No budismo Theravada, eles são chamados de "mensageiros celestiais". Eu
preferi chamá-los de "visitantes celestiais" porque eles visitam todo
mundo, mas nem todos aceitam a sua mensagem. E chamá-los de
"celestiais", além disso, é uma aposta e tanto, de fato nada atual em
nossa época de cancelamento e “ignorância” da realidade das coisas. Os
visitantes são, na realidade, quatro: o último é o caminho, o monge errante,
que representa a saída, dedicar a vida ao que importa, despojá-la de ilusões e
da constante autorreferência, vivendo-a para aprender, não conquistar o que
quer que seja. Os visitantes são celestiais, apontam para além de si mesmos.
·
Como encontrou, ou fez com que o budismo a
encontrasse?
Ao voltar há anos
da Índia, onde havia começado a meditar, eu estava me sentindo deslocada,
muito sozinha e não queria nem ficar na Índia nem voltar
para Milão. O budismo me
encontrou, de uma só vez fiz um retiro de vinte e um dias em total silêncio,
meditando das 6 da manhã às 10 da noite, e me vi em casa. Em casa no corpo, na
respiração, na admissão do sofrimento de viver em um mundo que queima, em casa
na ética da não-violência e na visão de que o fim do sofrimento passa por
admiti-lo, vivê-lo e despontar em outro lugar.
·
O que há nessa religião e não em outras?
O corpo, como morada,
lugar de percepção, de estudo da experiência, da realidade. O chamado da
consciência. Uma prática misteriosamente simples que nos faz sentir bem ao
confrontar o mal. A ética do pensamento, da ação, da palavra. A ausência de dogmas, a ausência de
imperativos. A confiança na mudança, na possibilidade de uma revolução
interior, o despertar de nossa verdadeira natureza, fundamentalmente boa. A paz
do desapego.
·
“A natureza é a geografia do divino”, você
disse certa vez em uma entrevista. O que é a natureza para você?
É o lugar onde eu
vivo, durmo, respiro e do qual cuido. É o silêncio, são animais cândidos e
ferozes, árvores seculares, solidão, labuta, admiração, trabalho, renúncia,
alegria, susto, constante companhia, mistério.

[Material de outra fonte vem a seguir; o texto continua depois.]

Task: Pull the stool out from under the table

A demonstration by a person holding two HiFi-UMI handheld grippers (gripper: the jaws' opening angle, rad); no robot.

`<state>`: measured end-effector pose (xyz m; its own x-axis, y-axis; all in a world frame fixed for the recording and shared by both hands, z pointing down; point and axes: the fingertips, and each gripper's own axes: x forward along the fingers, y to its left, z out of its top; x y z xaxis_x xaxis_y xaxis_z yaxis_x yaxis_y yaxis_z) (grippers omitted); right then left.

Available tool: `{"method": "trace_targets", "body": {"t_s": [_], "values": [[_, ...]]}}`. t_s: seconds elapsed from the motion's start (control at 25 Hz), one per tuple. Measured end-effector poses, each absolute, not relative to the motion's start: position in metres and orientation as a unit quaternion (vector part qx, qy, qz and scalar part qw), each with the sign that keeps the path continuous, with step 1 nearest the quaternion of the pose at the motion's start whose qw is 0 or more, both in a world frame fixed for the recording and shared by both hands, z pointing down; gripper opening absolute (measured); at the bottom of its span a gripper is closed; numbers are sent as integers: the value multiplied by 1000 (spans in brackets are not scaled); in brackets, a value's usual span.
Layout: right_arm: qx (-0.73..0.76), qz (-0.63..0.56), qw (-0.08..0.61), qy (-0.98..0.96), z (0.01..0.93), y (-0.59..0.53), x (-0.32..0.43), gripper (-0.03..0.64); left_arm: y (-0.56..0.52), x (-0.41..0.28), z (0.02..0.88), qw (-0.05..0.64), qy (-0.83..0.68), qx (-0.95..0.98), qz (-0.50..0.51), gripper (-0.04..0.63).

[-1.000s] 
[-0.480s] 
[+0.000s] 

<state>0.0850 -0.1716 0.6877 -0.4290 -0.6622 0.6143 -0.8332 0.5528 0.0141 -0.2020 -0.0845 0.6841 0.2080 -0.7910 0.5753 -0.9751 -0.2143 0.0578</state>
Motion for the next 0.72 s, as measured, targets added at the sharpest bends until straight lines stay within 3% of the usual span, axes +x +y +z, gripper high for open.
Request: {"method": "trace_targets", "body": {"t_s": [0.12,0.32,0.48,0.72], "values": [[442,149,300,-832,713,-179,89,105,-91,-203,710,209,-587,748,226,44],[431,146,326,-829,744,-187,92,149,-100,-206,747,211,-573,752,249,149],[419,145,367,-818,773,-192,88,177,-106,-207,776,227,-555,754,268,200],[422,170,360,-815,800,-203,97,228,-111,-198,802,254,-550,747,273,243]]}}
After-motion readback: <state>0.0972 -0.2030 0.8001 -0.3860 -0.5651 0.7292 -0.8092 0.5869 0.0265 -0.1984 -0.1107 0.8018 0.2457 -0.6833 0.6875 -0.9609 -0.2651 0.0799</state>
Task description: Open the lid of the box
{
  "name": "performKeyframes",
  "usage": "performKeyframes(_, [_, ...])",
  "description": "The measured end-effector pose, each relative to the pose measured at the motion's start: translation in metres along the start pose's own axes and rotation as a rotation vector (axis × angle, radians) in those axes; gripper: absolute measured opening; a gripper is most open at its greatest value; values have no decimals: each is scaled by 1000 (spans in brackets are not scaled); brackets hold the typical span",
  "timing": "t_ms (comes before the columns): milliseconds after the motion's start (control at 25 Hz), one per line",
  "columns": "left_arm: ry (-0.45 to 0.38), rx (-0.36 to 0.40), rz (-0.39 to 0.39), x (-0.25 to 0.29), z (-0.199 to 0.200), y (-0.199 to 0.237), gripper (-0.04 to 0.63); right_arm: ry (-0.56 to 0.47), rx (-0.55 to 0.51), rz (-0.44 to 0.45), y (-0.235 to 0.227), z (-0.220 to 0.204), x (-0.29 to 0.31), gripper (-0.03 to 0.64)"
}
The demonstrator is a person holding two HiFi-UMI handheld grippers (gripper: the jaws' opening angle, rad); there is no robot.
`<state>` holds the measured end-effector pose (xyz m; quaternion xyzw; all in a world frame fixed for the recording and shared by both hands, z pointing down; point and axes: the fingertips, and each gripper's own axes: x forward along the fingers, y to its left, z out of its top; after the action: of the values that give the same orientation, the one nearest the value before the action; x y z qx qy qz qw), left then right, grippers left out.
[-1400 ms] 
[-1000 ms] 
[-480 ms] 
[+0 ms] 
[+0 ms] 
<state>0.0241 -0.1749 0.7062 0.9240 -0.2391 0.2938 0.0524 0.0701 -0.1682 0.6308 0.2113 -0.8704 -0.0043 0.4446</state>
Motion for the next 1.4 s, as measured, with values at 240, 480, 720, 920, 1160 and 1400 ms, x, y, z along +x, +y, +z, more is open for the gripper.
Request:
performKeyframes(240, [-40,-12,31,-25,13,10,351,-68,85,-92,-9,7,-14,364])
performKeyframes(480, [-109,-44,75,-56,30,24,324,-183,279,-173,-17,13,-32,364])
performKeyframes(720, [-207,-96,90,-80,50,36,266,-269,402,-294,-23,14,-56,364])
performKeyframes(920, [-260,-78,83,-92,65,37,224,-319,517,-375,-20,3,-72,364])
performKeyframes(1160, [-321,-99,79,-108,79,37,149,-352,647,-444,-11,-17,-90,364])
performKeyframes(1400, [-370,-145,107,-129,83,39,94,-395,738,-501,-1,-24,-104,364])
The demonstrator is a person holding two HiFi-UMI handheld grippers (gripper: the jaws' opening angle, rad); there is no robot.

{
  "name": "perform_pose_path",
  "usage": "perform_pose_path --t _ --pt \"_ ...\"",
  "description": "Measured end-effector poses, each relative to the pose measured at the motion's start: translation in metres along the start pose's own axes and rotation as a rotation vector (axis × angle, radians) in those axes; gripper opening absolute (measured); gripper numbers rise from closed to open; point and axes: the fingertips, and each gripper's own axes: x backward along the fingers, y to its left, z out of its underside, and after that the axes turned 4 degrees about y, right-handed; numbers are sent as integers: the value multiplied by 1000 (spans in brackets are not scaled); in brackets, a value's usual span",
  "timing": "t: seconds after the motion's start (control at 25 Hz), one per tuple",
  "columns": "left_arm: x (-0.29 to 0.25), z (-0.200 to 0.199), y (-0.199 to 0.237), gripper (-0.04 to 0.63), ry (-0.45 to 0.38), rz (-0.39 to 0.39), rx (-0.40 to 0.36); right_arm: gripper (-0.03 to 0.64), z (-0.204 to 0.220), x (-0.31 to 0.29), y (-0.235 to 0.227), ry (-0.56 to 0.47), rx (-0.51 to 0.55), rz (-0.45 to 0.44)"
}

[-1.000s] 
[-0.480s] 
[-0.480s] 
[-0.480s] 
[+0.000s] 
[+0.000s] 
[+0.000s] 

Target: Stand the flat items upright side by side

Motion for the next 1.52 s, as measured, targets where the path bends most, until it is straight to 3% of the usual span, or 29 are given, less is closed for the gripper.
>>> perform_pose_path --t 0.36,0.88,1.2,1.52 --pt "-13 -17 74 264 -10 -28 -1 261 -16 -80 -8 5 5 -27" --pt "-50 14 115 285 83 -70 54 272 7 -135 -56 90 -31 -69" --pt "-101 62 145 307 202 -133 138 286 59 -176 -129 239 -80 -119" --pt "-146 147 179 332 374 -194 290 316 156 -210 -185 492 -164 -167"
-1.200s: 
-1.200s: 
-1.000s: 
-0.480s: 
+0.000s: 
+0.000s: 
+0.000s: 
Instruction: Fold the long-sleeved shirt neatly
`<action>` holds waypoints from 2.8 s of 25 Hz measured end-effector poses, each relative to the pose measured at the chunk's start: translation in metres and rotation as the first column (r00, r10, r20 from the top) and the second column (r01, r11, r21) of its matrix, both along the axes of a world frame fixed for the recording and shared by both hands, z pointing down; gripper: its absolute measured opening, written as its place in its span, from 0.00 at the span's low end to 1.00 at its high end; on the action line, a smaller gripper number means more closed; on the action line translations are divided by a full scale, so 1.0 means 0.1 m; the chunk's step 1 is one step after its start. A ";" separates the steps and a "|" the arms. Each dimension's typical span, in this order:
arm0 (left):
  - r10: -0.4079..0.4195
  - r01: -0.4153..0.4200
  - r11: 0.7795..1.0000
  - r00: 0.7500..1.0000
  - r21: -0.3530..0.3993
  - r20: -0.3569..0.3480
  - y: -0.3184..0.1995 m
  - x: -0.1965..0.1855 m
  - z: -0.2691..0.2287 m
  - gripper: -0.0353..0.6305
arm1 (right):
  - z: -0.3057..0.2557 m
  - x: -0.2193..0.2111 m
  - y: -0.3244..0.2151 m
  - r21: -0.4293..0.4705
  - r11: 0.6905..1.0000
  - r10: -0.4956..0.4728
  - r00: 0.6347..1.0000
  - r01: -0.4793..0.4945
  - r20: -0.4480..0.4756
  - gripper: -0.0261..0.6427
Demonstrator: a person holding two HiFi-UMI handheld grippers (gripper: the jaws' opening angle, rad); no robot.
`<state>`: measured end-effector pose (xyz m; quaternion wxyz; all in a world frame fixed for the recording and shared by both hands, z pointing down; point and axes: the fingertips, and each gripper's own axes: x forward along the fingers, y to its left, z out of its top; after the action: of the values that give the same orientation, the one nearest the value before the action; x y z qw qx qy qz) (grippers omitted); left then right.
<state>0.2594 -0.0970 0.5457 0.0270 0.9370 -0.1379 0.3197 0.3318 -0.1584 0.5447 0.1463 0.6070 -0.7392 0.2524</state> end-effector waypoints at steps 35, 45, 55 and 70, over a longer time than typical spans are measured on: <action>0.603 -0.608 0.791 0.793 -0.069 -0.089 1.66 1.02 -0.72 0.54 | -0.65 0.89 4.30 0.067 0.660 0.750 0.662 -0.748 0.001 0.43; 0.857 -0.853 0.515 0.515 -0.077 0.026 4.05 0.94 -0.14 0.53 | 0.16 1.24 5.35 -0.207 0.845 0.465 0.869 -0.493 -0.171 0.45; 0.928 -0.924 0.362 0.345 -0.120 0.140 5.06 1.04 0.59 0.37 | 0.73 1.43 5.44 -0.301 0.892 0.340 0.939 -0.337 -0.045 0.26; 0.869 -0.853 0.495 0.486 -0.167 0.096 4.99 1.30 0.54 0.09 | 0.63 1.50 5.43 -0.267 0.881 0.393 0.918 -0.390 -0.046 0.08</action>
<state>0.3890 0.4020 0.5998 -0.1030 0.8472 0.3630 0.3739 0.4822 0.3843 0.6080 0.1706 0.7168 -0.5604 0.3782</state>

Para a maioria, felizmente não
para todos, é um fundo ao qual haurir até a exaustão, é um lugar do qual se
defender, uma selvageria que deve ser destruída para que se sentir mais
confortáveis e, sem medo, para torná-la uma extensão confortável dos
interiores, um pano de fundo. Há também aqueles que trabalham para fazer com
que as pessoas entendam que a natureza está viva e que somos parte dela, há
aqueles que lutam para salvá-la e salvar a si mesmos, porque sabem que estamos
interconectados, e há aqueles que, como eu, estão cansados e vão descansar onde
o ser humano é bem pequeno e nos causa ternura e raiva.
·
Além de falar de seus lutos e dores (a
morte dos irmãos, a mãe doente, o pai violento), você fala de um luto
universal: “Por aqueles que morrem no mar, na guerra, de fome e por ser
mulher”. Como podemos aprender a viver esses “outros” lutos?
Como todo luto, abrindo
espaço, sentindo, compreendendo em quais e quantas ameaças vivemos, acordando,
sabendo que o outro somos nós em outra forma e que ignorá-lo é a origem de toda
violência e de todos os finais ruins, e lutando por isso, para que o direito
à dignidade da existência seja um direito de todos os seres
sencientes, não apenas humanos.
·
Gosto quando você associa a velhice a um
certo espírito de desobediência, anárquico: “Agora, como mulher idosa, eu falo,
vou até o fundo, defendo os direitos para mim e para os outros”. A que direitos
se refere?
No momento, para mim,
trata-se da dignidade da pessoa e do corpo de uma mulher idosa. A maneira como
uma mulher idosa é desconsiderada e se torna invisível se não compactuar com o
jogo da juventude eterna. As ameaças aterrorizantes quando se quer contar com
cuidados médicos que não apenas apaguem os sintomas de uma doença, com efeitos
colaterais graves, mas que ouçam os sintomas e os compreendam junto com o
doente. A velhice não
como um descarte e fase final, nem como uma imitação de uma vida sem idade, mas
como um recurso interno, uma possibilidade de constante reflexão, de
compartilhamento uma experiência que, se não for apagada, é um patrimônio
coletivo. Uma velhice falante, que não sofre condescendente. E uma abertura de
espaço, tento limpar o campo entre mim e o outro, deixá-lo desimpedido, de modo
que possa conversar sem interferências preconcebidas.
·
Você escreve algo belíssimo: “O ego é a
ferida que nos precede”. Como resolver esse grande problema que aflige a
espécie humana?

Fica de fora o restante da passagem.